WHAT IS NEEDED
The data below should be duplicated in full, unchanged.

PROVIDED MATERIAL
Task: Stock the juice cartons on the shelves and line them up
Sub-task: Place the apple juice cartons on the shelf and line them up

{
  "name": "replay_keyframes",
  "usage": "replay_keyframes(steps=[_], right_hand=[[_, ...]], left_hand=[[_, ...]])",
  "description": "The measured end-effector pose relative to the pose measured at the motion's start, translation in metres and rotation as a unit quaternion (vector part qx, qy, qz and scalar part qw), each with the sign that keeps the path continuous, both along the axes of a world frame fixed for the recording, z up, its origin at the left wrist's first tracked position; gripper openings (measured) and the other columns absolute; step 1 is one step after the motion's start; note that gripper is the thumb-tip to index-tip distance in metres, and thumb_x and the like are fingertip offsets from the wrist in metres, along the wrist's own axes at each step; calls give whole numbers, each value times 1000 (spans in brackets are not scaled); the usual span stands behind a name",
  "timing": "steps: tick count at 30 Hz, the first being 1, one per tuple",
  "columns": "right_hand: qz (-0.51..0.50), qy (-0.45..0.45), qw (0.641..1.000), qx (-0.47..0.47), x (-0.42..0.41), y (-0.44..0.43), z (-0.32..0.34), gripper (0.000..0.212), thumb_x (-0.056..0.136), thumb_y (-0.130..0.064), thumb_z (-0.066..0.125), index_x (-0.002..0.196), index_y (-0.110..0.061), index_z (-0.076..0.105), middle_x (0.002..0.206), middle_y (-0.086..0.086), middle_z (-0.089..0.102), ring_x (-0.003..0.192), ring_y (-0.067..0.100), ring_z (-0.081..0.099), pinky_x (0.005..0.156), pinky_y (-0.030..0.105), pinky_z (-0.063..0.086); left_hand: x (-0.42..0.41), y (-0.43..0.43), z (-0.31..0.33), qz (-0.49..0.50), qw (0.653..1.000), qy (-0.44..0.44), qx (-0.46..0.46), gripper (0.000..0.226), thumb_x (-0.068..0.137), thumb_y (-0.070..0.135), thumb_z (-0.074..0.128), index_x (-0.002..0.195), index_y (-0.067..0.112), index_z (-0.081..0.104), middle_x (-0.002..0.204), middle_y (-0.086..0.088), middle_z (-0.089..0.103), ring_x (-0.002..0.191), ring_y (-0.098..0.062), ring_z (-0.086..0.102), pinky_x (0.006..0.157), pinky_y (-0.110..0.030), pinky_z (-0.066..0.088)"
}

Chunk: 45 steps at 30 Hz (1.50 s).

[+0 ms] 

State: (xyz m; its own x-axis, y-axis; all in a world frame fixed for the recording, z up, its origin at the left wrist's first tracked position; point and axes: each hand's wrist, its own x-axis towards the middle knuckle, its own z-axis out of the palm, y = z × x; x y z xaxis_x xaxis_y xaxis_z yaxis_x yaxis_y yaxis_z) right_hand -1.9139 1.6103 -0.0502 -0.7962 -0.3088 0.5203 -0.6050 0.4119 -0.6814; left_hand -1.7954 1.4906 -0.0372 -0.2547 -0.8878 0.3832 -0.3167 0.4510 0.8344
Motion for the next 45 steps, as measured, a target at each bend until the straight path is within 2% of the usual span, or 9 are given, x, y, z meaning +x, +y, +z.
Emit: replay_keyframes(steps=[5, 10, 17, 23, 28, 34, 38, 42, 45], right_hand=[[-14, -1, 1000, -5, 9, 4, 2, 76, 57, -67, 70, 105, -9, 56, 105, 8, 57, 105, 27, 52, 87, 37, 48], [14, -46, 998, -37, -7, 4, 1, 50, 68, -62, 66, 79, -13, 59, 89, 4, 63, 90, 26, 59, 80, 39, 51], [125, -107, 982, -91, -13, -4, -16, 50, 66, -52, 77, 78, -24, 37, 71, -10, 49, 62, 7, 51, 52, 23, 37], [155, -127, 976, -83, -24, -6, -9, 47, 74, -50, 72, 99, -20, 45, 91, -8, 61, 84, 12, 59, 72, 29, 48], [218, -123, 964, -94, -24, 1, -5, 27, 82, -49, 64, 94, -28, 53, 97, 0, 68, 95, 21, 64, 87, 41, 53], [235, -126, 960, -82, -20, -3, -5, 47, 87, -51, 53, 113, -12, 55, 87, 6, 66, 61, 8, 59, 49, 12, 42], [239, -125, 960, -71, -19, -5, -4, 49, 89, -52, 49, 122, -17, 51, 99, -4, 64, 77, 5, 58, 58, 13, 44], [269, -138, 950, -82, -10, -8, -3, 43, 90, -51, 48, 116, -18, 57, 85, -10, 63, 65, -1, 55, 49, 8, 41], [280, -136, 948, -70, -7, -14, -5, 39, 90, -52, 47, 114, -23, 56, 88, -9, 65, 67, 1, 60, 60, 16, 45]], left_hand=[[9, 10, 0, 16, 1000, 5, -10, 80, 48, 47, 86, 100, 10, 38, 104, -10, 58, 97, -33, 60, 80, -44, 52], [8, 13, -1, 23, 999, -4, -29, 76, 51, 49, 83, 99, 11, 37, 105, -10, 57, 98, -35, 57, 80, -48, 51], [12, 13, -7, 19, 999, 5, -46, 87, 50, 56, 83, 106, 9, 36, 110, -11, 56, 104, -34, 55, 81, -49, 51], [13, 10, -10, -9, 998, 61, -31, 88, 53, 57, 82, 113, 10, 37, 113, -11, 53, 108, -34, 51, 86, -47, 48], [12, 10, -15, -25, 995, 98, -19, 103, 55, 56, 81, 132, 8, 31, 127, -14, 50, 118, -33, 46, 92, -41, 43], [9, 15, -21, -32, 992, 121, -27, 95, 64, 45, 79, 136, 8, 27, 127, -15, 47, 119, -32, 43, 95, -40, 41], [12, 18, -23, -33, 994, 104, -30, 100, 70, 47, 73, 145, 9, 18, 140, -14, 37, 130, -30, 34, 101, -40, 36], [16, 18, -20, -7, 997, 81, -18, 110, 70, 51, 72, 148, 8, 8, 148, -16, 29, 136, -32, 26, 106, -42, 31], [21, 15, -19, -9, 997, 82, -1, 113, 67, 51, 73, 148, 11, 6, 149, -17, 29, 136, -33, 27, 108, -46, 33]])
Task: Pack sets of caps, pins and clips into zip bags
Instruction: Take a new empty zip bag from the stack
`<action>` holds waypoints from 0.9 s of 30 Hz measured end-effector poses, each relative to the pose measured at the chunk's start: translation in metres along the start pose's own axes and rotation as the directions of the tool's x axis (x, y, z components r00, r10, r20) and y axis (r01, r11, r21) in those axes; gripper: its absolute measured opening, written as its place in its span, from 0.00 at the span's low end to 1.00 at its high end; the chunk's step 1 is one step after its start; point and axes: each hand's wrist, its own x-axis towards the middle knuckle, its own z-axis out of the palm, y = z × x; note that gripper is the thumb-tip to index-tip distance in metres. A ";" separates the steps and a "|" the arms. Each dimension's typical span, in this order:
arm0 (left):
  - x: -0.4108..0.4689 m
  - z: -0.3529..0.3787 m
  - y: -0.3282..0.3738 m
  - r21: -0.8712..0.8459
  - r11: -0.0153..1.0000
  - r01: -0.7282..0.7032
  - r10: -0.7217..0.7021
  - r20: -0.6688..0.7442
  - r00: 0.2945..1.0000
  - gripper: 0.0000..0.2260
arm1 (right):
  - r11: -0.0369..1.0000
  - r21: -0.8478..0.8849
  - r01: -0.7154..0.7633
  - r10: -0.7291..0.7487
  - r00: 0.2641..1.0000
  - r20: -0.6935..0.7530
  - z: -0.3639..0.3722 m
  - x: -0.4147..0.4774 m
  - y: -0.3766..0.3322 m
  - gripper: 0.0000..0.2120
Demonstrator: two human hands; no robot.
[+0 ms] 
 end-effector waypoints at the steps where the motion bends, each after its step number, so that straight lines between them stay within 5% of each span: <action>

ANSWER TO THIS EXERCISE
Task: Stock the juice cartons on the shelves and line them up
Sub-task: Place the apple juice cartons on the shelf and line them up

{
  "name": "replay_keyframes",
  "usage": "replay_keyframes(steps=[_], right_hand=[[_, ...]], left_hand=[[_, ...]])",
  "description": "The measured end-effector pose relative to the pose measured at the motion's start, translation in metres and rotation as a unit quaternion (vector part qx, qy, qz and scalar part qw), each with the sign that keeps the path continuous, both along the axes of a world frame fixed for the recording, z up, its origin at the left wrist's first tracked position; gripper openings (measured) and the other columns absolute; step 1 is one step after the motion's start; note that gripper is the thumb-tip to index-tip distance in metres, and thumb_x and the like are fingertip offsets from the wrist in metres, along the wrist's own axes at each step; calls give whole numbers, each value times 1000 (spans in brackets are not scaled); the usual span stands behind a name",
  "timing": "steps: tick count at 30 Hz, the first being 1, one per tuple",
  "columns": "right_hand: qz (-0.51..0.50), qy (-0.45..0.45), qw (0.641..1.000), qx (-0.47..0.47), x (-0.42..0.41), y (-0.44..0.43), z (-0.32..0.34), gripper (0.000..0.212), thumb_x (-0.056..0.136), thumb_y (-0.130..0.064), thumb_z (-0.066..0.125), index_x (-0.002..0.196), index_y (-0.110..0.061), index_z (-0.076..0.105), middle_x (0.002..0.206), middle_y (-0.086..0.086), middle_z (-0.089..0.102), ring_x (-0.003..0.192), ring_y (-0.067..0.100), ring_z (-0.081..0.099), pinky_x (0.005..0.156), pinky_y (-0.030..0.105), pinky_z (-0.063..0.086); left_hand: x (-0.42..0.41), y (-0.43..0.43), z (-0.31..0.33), qz (-0.49..0.50), qw (0.653..1.000), qy (-0.44..0.44), qx (-0.46..0.46), gripper (0.000..0.226), thumb_x (-0.068..0.137), thumb_y (-0.070..0.135), thumb_z (-0.074..0.128), index_x (-0.002..0.195), index_y (-0.067..0.112), index_z (-0.081..0.104), middle_x (-0.002..0.204), middle_y (-0.086..0.088), middle_z (-0.089..0.103), ring_x (-0.002..0.191), ring_y (-0.098..0.062), ring_z (-0.086..0.102), pinky_x (0.006..0.157), pinky_y (-0.110..0.030), pinky_z (-0.066..0.088)"
}

Chunk: 45 steps at 30 Hz (1.50 s).

[+0 ms] 

State: (xyz m; its own x-axis, y-axis; all in a world frame fixed for the recording, z up, its origin at the left wrist's first tracked position; point and axes: each hand's wrist, its own x-axis towards the middle knuckle, its own z-axis out of the palm, y = z × x; x y z xaxis_x xaxis_y xaxis_z yaxis_x yaxis_y yaxis_z) right_hand -1.9139 1.6103 -0.0502 -0.7962 -0.3088 0.5203 -0.6050 0.4119 -0.6814; left_hand -1.7954 1.4906 -0.0372 -0.2547 -0.8878 0.3832 -0.3167 0.4510 0.8344
Motion for the next 45 steps, as measured, a target at each bend until the straight path is within 2% of the usual span, or 9 are given, x, y, z meaning +x, +y, +z.
Emit: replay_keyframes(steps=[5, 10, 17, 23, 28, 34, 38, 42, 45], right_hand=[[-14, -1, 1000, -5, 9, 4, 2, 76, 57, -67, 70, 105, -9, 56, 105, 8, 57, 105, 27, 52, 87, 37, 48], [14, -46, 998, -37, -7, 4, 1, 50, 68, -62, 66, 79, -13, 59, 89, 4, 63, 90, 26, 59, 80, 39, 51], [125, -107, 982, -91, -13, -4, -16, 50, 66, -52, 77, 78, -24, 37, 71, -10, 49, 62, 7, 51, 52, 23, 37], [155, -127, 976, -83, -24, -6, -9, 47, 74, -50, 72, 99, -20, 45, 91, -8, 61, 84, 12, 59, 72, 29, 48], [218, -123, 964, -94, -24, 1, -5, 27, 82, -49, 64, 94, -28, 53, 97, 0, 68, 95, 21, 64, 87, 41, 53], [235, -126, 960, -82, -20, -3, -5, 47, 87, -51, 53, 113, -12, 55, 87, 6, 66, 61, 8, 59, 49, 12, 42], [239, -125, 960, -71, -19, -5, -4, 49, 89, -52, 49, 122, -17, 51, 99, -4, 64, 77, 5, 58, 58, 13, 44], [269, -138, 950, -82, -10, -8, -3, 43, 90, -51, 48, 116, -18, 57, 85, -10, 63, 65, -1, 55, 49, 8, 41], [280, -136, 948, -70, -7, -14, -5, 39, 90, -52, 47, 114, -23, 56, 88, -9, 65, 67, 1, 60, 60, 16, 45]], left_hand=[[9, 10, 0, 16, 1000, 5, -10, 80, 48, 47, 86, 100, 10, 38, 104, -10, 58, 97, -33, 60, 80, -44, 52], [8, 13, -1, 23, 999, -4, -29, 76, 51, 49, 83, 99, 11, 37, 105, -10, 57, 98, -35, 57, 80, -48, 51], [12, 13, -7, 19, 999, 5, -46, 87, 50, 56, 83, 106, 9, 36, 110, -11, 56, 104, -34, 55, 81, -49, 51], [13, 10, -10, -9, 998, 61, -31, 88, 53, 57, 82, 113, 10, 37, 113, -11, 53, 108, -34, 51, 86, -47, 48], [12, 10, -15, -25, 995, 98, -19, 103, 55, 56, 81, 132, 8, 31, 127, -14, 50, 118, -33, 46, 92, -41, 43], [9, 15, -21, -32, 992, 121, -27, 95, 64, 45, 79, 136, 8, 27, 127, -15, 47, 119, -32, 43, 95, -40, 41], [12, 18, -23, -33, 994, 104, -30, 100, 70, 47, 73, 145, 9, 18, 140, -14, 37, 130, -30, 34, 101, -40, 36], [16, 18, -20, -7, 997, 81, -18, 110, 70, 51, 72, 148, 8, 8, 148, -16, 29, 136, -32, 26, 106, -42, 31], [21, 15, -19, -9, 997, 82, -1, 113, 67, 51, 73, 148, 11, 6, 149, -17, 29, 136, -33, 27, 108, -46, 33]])
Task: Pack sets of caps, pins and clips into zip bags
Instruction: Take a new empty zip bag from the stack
`<action>` holds waypoints from 0.9 s of 30 Hz measured end-effector poses, each relative to the pose measured at the chunk's start: translation in metres along the start pose's own axes and rotation as the directions of the tool's x axis (x, y, z components r00, r10, r20) and y axis (r01, r11, r21) in those axes; gripper: its absolute measured opening, written as its place in its span, from 0.00 at the span's low end to 1.00 at its high end; the chunk's step 1 is one step after its start; point and axes: each hand's wrist, its own x-axis towards the middle knuckle, its own z-axis out of the palm, y = z × x; note that gripper is the thumb-tip to index-tip distance in metres. A ";" separates the steps and a "|" the arms. Each dimension's typical span, in this order:
arm0 (left):
  - x: -0.4108..0.4689 m
  - z: -0.3529..0.3787 m
  - y: -0.3282..0.3738 m
  - r21: -0.8712..0.8459
  - r11: -0.0153..1.0000
  - r01: -0.7282..0.7032
  - r10: -0.7217..0.7021
  - r20: -0.6688..0.7442
  - r00: 0.2945..1.0000
  - gripper: 0.0000..0.2260
arm1 (right):
  - r11: -0.0369..1.0000
  - r21: -0.8478..0.8849
  - r01: -0.7154..0.7633
  - r10: -0.7291..0.7487
  - r00: 0.2641..1.0000
  - r20: -0.6935..0.7530
  - z: -0.3639..0.3722 m
  - x: -0.4147..0.4774 m
  - y: -0.3766..0.3322 m
  - gripper: 0.0000..0.2120
Demonstrator: two human hands; no robot.
[+0 ms] 
 end-effector waypoints at the steps where the motion bends, each after its step number, so that straight lines between them stay within 5% of each span: <action>

This is the complete output for the exercise.